第五条 第三条の契約により政府が支給する利子補給金の額は、商工組合中央金庫が貸し付けた再建資金の額のうち利子補給金の支給の対象となる金額につき前条第一項に規定する利率により計算した利子の額と、当該利子補給金の支給の対象となる金額につき商工組合中央金庫がその貸付と同種類の貸付を行う場合における通常の利率により計算した利子の額との差額に相当する金額とする。


 (融資保険の特例)

第六条 中小企業信用保険法(以下「法」という。)第三条第一項の保険関係であつて、昭和三十五年三月三十一日までに再建資金の貸付(同項に規定する給付を含む。)を受けた被害中小企業者に係るものについての法第四条第二項の規定の適用については、同項中「合計七百万円」とあるのは、「昭和三十四年八月の水害又は同年八月及び九月の風水害を受けた中小企業者に対する資金の融通等に関する特別措置法(以下「特別措置法」という。
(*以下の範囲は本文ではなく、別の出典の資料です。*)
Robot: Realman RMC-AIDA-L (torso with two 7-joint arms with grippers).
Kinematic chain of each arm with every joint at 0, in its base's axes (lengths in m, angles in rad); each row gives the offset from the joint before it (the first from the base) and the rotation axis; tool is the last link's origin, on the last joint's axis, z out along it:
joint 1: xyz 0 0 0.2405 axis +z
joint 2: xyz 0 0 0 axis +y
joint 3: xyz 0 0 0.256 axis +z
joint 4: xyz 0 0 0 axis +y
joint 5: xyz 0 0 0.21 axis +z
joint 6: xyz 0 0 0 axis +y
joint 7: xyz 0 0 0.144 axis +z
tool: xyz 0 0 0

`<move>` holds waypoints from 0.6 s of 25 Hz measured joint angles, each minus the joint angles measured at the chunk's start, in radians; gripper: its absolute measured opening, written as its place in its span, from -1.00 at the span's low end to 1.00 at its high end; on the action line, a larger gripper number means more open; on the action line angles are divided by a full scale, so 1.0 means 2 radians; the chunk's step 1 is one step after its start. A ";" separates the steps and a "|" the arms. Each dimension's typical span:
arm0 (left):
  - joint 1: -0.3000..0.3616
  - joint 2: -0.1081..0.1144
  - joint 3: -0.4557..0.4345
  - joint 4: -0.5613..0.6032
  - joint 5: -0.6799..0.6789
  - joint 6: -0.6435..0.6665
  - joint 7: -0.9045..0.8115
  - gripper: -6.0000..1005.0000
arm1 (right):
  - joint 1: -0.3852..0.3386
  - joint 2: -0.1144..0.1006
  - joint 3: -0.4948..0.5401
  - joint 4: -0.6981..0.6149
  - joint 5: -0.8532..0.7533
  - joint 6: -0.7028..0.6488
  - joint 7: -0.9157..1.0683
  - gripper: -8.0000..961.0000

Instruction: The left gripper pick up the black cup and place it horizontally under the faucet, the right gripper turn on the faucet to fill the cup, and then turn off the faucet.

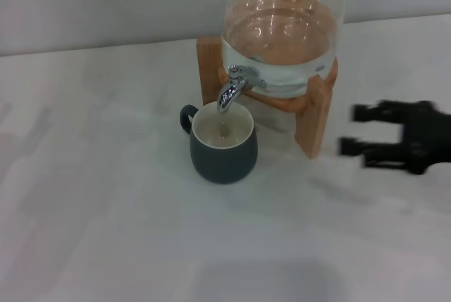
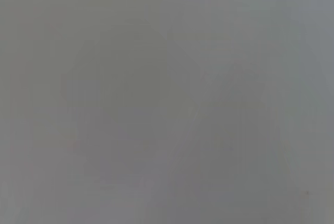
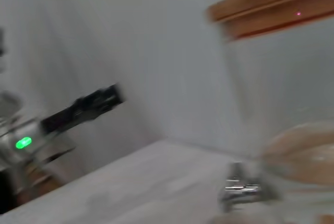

)第一条に規定する再建資金の貸付に係る保険関係及びその他の保険関係ごとに、それぞれ合計七百万円」とする。


 (普通保証保険の特例)

第七条 法第九条の二第一項の保険関係であつて、災害関係保証(昭和三十五年三月三十一日までに行われた被害中小企業者の再建資金に係る同項に規定する債務の保証をいう。以下同じ。)に係るものについての同条第二項及び法第九条の四の規定の適用については、これらの規定中「百分の七十」とあるのは、「百分の八十」とする。

2 法第九条の二第一項の保険関係であつて、災害関係保証を受けた被害中小企業者に係るものについての法第九条の三第一項ただし書及び第二項の規定の適用については、同条第一項ただし書中「債務の保証につき」とあるのは「債務の保証につき、特別措置法第七条第一項に規定する災害関係保証(以下「災害関係保証」という。)及びその他の保証ごとに、」と、同条第二項中「合計七百万円」とあるのは「特別措置法第一条に規定する再建資金の貸付に係る保険関係及びその他の保険関係ごとに、それぞれ合計七百万円」とする。


 (包括保証保険の特例)

第八条 法第九条の六第一項の保険関係であつて、災害関係保証を受けた被害中小企業者に係るものについての同条第一項、第五項及び第六項の規定の適用については、同条第一項中「保険価額の合計額が」とあり、及び「その合計額が」とあるのはそれぞれ「災害関係保証に係る保険関係の保険価額の合計額とその他の保険関係の保険価額の合計額とがそれぞれ」と、同条第五項中「債務の保証をしたときは」とあるのは「債務の保証をしたときは、災害関係保証及びその他の保証ごとに」と、同条第六項中「当該保証をした」とあるのは「災害関係保証及びその他の保証ごとに、それぞれ当該保証をした」とする。

2 法第九条の六第一項の保険関係であつて、災害関係保証に係るものについての同条第二項及び法第九条の七において準用する法第九条の四の規定の適用については、これらの規定中「百分の七十」とあるのは、「百分の八十」とする。


 (保証保険の保険料の特例)

第九条 災害関係保証に係る前二条の保険関係についての保険料の額は、法第九条の五第一項及び法第九条の七において準用する法第五条の規定にかかわらず、保険金額に年百分の二以内において政令で定める率を乗じて得た額とする。


 (中小企業振興資金助成法による貸付金の償還期間の特例)

第十条 都道府県は、中小企業振興資金助成法第三条第一項に規定する貸付に係る貸付金であつて、指定被害中小企業者が第一条の災害を受ける以前に貸付を受けたものについては、同法第五条の規定にかかわらず、その償還期間を二年をこえない範囲内で延長することができる。


   附 則

 この法律は、公布の日から施行し、第六条から第九条までの規定は、昭和三十四年八月十四日から適用する。